▶ _WHAT IS EXPECTED_:
Your response should be a copy of each line in the listing below that includes the word "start".

::: PROVIDED MATERIAL :::

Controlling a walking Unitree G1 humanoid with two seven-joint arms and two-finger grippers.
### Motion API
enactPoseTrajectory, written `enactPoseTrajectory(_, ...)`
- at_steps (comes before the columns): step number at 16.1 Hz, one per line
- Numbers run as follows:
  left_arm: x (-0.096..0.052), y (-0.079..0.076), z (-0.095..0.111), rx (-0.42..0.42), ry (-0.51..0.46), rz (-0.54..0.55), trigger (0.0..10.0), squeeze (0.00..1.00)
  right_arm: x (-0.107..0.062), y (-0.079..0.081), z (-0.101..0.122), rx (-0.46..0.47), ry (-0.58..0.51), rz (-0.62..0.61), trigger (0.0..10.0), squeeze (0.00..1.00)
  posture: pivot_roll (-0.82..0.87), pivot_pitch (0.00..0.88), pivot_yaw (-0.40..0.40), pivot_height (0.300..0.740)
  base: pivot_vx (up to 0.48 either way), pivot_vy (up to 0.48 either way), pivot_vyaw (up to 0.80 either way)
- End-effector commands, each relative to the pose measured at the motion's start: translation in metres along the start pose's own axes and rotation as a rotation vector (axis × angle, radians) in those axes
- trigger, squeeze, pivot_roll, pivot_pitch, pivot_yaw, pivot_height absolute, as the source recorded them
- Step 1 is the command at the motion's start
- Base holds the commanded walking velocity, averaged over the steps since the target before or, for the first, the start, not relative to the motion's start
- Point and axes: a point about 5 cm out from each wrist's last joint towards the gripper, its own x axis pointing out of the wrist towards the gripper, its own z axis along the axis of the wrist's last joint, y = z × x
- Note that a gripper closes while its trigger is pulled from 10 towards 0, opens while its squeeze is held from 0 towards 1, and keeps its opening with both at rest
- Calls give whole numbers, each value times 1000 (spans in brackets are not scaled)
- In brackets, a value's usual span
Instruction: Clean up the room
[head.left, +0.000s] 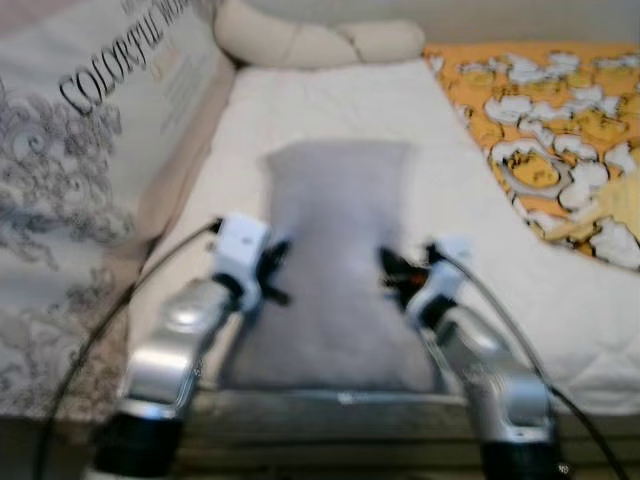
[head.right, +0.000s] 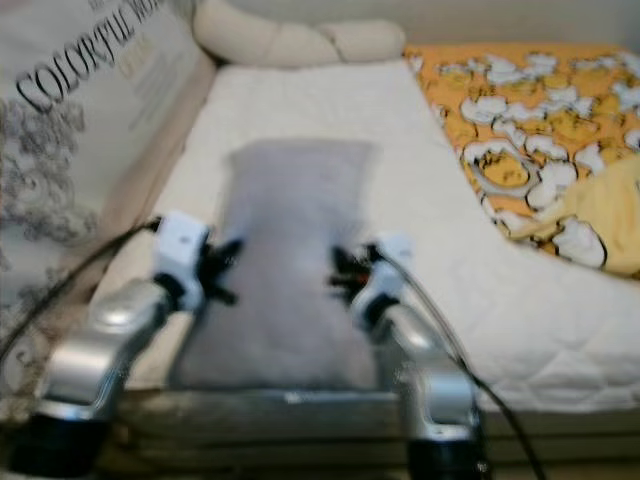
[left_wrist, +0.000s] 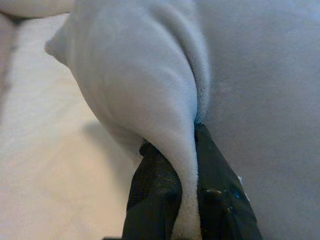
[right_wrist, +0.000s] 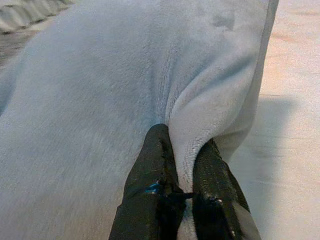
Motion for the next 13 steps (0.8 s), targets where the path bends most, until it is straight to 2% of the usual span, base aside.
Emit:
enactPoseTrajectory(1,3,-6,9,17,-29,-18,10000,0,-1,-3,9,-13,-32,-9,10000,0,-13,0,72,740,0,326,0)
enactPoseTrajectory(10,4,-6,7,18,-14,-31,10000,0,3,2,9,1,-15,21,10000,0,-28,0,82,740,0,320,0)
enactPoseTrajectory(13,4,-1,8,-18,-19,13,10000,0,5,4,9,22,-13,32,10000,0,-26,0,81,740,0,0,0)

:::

▶ _WRITTEN ANSWER_:
- End-effector commands, each relative to the pose measured at the motion's start: translation in metres along the start pose's own axes and rotation as a rotation vector (axis × angle, radians) in those axes
- Step 1 is the command at the motion's start
- Base holds the commanded walking velocity, averaged over the steps since the target before or, for the first, the start, not relative to the motion's start

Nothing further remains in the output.